Fortunately,  my tumor markers went down.
Unfortunately, they only went down minimally.
Fortunately, there was no cancer in my ovary and no follow-up is needed.
Unfortunately, my bone scan and CT scans showed additional activity.
Fortunately, it still might be due to healing.
Unfortunately, I have to have an MRI of my spine to see if this sheds that "last piece" of information that will clarify my bone situation. 
Fortunately, the spots in my lungs haven't changed.

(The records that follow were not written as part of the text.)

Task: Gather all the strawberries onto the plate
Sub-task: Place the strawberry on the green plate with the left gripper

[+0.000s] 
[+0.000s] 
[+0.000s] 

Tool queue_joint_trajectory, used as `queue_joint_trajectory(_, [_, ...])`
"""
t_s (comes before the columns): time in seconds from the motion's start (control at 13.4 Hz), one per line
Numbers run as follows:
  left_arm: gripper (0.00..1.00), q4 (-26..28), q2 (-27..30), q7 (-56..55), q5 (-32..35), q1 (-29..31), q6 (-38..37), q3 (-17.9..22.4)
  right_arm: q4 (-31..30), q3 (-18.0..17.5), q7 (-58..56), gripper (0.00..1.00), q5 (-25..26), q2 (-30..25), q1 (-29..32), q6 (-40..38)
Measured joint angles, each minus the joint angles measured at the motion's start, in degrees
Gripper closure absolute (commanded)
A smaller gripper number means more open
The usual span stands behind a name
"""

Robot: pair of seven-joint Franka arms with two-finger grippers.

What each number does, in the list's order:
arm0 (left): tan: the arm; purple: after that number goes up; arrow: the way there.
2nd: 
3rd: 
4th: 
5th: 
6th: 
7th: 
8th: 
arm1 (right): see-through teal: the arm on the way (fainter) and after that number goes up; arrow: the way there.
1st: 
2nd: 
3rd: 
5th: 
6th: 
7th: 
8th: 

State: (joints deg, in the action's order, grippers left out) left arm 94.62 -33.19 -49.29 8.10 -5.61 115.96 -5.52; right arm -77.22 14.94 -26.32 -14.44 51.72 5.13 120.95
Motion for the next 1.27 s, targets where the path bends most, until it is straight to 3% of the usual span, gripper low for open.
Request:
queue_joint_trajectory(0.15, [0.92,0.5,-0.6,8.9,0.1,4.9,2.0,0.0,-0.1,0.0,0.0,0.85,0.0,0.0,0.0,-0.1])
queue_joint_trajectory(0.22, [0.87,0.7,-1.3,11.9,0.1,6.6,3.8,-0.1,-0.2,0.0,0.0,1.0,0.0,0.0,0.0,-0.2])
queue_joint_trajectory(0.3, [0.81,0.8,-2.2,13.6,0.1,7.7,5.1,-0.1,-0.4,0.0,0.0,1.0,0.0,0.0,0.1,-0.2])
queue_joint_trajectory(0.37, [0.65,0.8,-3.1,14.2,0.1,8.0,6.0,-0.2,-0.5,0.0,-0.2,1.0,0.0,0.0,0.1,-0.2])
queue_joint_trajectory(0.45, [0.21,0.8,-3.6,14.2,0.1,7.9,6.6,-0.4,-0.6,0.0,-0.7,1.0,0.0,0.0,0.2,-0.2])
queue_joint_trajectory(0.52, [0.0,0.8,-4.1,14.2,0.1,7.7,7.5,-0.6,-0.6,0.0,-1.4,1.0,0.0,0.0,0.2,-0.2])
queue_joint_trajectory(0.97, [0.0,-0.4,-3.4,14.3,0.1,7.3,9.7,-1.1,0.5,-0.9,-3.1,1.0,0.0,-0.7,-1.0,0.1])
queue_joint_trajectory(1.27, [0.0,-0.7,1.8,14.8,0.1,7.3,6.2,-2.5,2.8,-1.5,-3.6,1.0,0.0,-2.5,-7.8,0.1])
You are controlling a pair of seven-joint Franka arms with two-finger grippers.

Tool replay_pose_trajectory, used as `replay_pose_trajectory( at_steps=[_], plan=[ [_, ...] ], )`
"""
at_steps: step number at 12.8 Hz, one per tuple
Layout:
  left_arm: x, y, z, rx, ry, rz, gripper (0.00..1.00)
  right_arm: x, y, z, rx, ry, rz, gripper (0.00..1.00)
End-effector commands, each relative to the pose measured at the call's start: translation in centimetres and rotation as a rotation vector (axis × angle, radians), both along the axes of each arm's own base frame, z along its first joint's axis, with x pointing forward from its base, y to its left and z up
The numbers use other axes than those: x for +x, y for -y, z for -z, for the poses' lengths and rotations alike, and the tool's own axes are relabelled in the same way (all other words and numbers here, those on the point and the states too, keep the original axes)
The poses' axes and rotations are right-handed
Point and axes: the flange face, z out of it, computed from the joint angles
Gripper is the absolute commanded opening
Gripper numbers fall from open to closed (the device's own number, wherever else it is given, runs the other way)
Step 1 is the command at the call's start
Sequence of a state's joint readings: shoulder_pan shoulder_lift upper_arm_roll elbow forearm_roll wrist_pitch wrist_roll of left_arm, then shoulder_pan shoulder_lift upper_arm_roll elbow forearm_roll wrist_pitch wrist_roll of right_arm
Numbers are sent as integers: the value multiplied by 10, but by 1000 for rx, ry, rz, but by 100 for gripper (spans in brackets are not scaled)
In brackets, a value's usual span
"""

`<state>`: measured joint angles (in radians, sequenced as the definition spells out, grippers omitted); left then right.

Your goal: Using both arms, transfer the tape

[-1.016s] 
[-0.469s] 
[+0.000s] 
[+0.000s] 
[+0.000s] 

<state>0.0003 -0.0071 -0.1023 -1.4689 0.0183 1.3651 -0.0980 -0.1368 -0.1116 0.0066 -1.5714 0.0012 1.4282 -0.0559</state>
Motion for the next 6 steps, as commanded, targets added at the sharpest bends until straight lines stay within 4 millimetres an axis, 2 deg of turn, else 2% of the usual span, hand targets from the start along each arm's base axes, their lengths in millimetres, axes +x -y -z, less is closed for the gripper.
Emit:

Unfortunately, there are too many "fortunately's" and "unfortunately's" to know even medically what the deal is until I meet with doctor againafter she's had the tumor board at the hospital review my case!'
 
Don't get me wrong: hearing all this is way better than hearing only "unfortunatelys"; I saw several patients today who looked as if they've heard - and have been hearing - lots of bad news lately. 
 
But if I didn't tell you that it's not what I wanted to hear, I would be lying.  And, as you know, I made a commitment to you to be as brutally honest with you all as I can be.  This journey isn't meant to win anyone awards.  I'm not up for an Academy Award for Best Actress.  There are enough actresses in the world, and there are enough people (me included) who spend way too much time making it seem like everything's good, everything's fine, that faith is clean and simple and straightforward when it's anything but that.
 
What I wanted to hear was: "Oh my goodness Kristie.  We can't find a trace of cancer in your body.  We're totally perplexed and you are totally healthy."  I don't honestly think that any amount of additional faith will ever change this desire. 
 
I really don't. 
 
And I will sing songs of praise, do a funky dance, embarrass my kids, and tell the stinkin' world what has been done the moment I that I do hear those words.  (I will.  Just you wait.  Be ready to look at me as if I'm a crazy lady.  I'm cool with that.  J)
 
But, unfortunately, today isn't that day.  Or at least it doesn't appear to be that day. 
 
After spending a little time crying and worrying as I left Roswell and had to make some hard phone calls to people I love, I have been reminded that I will always be living with some degree of uncertainty.  And, guess what?  So are you - whether we both realize it or not, both like it or not, both want it to be that way or not, both do everything in our power at times to try to pretend that this isn't true. 
 
So...hmmm...I've thought all afternoon about this and here's my response to living in uncertainty...here's what I'm going to do about this:
 
I'm going to live.
And not just be alive.
But live.
Thanks to Christ, that means that I have the privilege and the right to live abundantly, live joyfully, live peacefully, live contentedly, live hopefully, live humbly, and live expectantly, live without worry or fear or anger or despair. 
 
I think I'll take it.  I hope you do too.
 
Thanks for your prayers.  (Really. I need to come up with a new way to say "thanks."  You all are out-doing yourselves in loving me and my family...it's fabulous!)